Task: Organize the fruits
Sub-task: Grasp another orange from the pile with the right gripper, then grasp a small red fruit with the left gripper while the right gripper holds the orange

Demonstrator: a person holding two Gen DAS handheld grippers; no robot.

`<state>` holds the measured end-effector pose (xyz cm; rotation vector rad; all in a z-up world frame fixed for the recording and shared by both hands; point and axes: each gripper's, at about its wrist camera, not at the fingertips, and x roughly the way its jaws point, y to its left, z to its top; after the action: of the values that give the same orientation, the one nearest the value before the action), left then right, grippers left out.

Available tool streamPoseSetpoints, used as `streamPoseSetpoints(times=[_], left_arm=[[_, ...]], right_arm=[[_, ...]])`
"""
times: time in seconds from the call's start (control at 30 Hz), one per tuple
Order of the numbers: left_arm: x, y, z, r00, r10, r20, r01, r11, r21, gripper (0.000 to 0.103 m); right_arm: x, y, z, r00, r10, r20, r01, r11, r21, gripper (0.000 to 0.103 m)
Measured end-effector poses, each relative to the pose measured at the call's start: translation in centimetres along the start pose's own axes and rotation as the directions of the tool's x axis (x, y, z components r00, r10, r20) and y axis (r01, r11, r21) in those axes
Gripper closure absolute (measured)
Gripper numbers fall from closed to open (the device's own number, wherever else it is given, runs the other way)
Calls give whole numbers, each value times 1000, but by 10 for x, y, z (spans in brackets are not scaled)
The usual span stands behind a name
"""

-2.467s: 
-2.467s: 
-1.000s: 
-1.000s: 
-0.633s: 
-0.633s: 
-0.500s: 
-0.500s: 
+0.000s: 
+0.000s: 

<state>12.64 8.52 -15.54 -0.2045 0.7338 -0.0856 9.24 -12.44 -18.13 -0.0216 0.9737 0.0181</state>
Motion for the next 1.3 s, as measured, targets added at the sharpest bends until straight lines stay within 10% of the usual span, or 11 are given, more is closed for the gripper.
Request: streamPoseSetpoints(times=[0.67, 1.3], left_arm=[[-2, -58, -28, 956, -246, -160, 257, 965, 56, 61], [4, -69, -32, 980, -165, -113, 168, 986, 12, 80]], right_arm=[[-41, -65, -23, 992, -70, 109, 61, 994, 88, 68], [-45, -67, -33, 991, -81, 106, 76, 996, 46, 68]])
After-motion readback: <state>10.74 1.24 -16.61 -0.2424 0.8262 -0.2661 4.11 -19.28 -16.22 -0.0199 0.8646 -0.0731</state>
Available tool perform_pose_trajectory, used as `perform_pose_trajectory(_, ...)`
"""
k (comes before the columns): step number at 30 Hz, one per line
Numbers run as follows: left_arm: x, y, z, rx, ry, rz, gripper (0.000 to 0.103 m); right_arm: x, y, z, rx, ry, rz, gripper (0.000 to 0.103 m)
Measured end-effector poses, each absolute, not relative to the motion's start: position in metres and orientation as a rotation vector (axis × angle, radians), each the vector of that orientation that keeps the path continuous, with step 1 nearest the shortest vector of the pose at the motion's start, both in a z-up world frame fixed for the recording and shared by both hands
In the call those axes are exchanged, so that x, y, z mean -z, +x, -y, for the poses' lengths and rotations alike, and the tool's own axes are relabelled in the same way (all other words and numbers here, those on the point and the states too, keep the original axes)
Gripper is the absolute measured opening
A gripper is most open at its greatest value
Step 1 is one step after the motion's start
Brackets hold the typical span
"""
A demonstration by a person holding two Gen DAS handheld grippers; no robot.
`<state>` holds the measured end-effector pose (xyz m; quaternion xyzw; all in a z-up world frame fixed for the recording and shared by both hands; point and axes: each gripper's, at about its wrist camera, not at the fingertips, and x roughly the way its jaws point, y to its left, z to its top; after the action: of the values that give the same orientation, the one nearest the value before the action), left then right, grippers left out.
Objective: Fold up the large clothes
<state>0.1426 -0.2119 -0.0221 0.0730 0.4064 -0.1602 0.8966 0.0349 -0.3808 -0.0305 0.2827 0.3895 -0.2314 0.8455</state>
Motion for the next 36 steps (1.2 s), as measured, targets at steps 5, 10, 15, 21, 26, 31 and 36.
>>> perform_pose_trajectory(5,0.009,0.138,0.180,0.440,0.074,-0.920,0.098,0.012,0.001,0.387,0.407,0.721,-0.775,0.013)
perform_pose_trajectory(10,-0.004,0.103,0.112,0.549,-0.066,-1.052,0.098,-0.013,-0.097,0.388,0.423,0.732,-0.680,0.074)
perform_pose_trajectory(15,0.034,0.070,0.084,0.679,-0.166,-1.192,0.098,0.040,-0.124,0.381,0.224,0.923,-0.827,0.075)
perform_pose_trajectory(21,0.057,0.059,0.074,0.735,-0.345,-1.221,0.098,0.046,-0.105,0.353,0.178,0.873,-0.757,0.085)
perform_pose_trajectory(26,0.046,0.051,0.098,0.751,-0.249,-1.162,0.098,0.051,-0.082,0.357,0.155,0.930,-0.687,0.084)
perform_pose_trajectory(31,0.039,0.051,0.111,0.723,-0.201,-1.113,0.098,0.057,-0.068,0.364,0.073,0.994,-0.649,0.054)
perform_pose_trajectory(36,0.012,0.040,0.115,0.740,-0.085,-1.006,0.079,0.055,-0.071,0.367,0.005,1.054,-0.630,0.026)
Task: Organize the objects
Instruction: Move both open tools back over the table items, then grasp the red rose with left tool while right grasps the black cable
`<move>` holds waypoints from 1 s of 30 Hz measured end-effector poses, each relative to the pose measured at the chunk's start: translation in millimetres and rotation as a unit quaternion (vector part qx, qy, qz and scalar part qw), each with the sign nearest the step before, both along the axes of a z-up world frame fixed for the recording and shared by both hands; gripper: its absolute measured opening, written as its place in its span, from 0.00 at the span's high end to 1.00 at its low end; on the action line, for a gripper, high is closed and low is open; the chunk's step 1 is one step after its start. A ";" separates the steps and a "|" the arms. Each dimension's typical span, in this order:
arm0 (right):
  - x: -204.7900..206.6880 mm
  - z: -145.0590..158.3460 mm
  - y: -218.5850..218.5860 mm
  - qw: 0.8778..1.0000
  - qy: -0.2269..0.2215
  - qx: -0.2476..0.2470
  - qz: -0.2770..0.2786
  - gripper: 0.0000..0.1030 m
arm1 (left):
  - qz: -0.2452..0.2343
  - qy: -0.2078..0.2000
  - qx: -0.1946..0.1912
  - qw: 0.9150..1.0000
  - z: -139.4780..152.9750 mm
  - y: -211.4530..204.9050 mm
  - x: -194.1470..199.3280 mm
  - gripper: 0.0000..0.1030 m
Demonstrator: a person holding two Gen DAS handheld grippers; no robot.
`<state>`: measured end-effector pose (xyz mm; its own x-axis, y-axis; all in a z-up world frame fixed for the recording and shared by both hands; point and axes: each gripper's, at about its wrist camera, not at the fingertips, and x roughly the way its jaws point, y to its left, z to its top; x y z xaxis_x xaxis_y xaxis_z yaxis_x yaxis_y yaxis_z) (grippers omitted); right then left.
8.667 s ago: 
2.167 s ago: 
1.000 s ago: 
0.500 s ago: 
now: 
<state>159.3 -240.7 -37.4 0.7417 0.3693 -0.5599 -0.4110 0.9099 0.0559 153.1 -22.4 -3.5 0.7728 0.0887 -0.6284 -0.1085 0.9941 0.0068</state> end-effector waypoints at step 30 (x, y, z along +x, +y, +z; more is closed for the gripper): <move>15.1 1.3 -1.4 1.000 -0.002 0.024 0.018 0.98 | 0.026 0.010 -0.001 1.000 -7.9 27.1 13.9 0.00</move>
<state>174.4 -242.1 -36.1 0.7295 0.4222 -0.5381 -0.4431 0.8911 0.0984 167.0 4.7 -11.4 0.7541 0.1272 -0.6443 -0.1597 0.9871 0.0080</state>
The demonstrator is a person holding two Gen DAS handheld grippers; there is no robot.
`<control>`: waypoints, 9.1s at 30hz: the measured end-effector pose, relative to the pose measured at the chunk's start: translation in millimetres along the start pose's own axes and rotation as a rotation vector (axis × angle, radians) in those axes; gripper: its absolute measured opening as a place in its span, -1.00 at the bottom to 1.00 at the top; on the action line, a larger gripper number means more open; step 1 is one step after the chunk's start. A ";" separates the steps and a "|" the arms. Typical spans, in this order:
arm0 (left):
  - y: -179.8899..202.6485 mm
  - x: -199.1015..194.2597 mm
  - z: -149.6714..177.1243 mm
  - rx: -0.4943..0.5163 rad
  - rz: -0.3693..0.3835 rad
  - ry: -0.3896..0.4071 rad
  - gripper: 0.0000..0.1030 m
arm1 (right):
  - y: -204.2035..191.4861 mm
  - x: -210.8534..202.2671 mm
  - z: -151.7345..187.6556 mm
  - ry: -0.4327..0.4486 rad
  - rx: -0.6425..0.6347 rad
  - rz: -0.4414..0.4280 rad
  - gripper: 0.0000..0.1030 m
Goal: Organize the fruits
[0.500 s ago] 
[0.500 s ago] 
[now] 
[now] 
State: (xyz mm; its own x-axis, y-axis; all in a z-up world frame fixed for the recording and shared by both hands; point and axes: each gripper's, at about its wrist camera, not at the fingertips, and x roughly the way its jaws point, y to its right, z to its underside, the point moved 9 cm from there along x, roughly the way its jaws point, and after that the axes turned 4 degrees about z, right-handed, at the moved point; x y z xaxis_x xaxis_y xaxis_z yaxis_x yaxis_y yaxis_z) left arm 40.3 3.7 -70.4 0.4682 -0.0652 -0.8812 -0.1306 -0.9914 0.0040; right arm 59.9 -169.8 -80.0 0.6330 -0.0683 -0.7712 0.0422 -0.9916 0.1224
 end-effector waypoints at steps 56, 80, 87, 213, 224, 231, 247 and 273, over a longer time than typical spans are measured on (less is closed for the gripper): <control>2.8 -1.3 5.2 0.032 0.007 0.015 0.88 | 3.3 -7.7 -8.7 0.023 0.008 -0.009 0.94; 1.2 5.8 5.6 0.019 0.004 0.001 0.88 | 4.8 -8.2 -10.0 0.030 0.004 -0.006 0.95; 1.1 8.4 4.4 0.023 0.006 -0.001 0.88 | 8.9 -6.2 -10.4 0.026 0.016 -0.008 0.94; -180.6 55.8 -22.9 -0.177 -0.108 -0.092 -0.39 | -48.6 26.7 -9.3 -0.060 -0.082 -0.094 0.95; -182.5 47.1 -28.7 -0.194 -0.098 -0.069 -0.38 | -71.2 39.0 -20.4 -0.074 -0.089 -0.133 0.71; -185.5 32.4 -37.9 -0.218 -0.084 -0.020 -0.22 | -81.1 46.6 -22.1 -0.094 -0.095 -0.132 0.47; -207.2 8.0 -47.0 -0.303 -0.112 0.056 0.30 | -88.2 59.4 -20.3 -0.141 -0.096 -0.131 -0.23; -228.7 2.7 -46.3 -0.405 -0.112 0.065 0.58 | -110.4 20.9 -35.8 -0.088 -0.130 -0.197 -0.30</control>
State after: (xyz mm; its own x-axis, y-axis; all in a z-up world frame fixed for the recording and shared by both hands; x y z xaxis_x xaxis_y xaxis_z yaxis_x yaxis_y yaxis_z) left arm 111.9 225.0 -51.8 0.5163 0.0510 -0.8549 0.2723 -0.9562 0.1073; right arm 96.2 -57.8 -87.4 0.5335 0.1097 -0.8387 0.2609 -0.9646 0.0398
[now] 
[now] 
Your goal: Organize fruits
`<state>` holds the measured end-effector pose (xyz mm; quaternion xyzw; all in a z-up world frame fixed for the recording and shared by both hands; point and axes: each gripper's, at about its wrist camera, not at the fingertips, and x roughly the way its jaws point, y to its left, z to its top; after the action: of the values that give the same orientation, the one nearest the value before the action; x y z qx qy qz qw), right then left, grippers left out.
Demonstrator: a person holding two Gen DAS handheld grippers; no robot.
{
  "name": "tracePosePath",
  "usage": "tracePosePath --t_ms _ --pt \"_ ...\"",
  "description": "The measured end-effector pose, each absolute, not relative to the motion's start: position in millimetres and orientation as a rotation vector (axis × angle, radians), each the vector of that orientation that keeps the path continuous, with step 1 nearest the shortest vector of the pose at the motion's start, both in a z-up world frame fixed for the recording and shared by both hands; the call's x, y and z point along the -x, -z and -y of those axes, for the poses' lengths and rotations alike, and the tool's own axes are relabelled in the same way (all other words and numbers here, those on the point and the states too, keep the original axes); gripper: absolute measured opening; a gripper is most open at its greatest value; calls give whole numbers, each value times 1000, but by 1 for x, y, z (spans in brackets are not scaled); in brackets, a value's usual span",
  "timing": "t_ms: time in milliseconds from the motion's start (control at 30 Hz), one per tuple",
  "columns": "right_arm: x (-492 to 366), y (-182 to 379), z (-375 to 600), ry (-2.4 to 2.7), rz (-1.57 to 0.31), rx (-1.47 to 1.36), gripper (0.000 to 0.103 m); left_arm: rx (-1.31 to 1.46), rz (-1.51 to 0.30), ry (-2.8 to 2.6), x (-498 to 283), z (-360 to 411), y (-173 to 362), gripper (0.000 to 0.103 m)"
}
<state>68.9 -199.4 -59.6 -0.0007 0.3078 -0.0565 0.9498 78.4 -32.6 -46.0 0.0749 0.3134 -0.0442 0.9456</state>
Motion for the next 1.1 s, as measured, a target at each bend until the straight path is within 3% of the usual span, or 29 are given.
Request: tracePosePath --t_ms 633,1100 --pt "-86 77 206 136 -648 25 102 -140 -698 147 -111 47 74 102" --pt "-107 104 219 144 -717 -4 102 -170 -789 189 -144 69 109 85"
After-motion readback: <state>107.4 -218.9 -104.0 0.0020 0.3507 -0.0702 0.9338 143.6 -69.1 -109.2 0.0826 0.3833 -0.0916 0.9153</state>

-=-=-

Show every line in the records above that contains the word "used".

* SOLUTION TO THE EXERCISE
Available tool streamPoseSetpoints, used as `streamPoseSetpoints(times=[_], left_arm=[[_, ...]], right_arm=[[_, ...]])`
Available tool perform_pose_trajectory, used as `perform_pose_trajectory(_, ...)`

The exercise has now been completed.